## [TASK OBJECTIVE]
Locate the line containing "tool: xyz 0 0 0" in the material below; repeat it and every line after it, exactly as written.

## [DATA SECTION]
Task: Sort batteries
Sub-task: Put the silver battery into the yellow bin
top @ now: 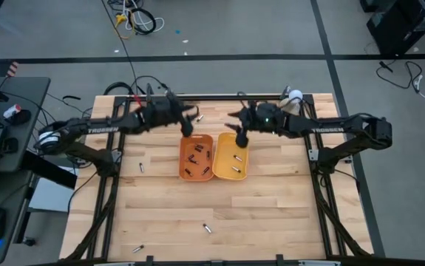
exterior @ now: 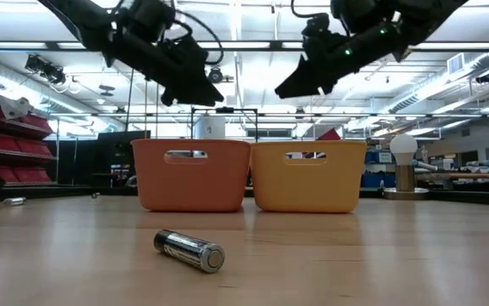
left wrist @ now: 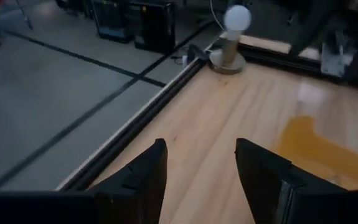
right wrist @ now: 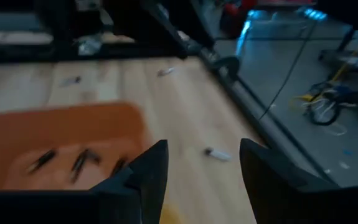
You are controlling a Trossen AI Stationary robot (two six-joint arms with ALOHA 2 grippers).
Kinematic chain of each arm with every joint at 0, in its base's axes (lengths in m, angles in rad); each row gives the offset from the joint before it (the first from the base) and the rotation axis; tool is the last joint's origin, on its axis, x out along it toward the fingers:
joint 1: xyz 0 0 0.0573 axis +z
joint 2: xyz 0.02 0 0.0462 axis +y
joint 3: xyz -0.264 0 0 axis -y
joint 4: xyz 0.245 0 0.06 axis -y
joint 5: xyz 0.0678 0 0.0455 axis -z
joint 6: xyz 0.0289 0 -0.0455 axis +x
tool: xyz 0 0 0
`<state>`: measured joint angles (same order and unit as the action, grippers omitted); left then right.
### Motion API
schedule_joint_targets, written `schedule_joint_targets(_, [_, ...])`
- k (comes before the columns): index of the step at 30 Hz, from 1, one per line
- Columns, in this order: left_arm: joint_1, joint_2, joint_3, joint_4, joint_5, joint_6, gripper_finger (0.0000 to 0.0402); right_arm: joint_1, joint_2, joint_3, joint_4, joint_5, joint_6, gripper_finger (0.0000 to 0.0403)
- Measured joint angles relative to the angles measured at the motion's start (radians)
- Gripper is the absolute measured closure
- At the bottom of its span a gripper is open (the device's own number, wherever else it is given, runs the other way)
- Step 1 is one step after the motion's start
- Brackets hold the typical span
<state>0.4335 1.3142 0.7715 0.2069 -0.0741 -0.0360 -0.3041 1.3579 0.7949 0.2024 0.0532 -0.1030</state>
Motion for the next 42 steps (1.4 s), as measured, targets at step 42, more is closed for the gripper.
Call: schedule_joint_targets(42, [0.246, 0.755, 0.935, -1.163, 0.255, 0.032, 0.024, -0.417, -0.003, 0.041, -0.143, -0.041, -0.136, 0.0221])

## [TASK ANSWER]
tool: xyz 0 0 0
`<state>`: measured joint angles (same order and unit as the action, grippers omitted); left then right.
### Motion API
schedule_joint_targets, written `schedule_joint_targets(_, [_, ...])`
- k (comes before the columns): index of the step at 30 Hz, from 1, one per line
- Columns, in this order: left_arm: joint_1, joint_2, joint_3, joint_4, joint_5, joint_6, gripper_finger (0.0000 to 0.0402); right_arm: joint_1, joint_2, joint_3, joint_4, joint_5, joint_6, gripper_finger (0.0000 to 0.0403)
- Measured joint angles relative to the angles measured at the motion's start (radians)
- Gripper is the absolute measured closure
- At the bottom of its span a gripper is open (the device's own number, wherever else it is given, runs the other way)
- Step 1 is one step after the motion's start
- Brackets hold the typical span
<state>0.4335 1.3142 0.7715 0.2069 -0.0741 -0.0360 -0.3041 1.3579 0.7949 0.2024 0.0532 -0.1030</state>
Motion for the next 42 steps (1.4 s), as measured, targets at step 42, more is closed for the gripper.
Call: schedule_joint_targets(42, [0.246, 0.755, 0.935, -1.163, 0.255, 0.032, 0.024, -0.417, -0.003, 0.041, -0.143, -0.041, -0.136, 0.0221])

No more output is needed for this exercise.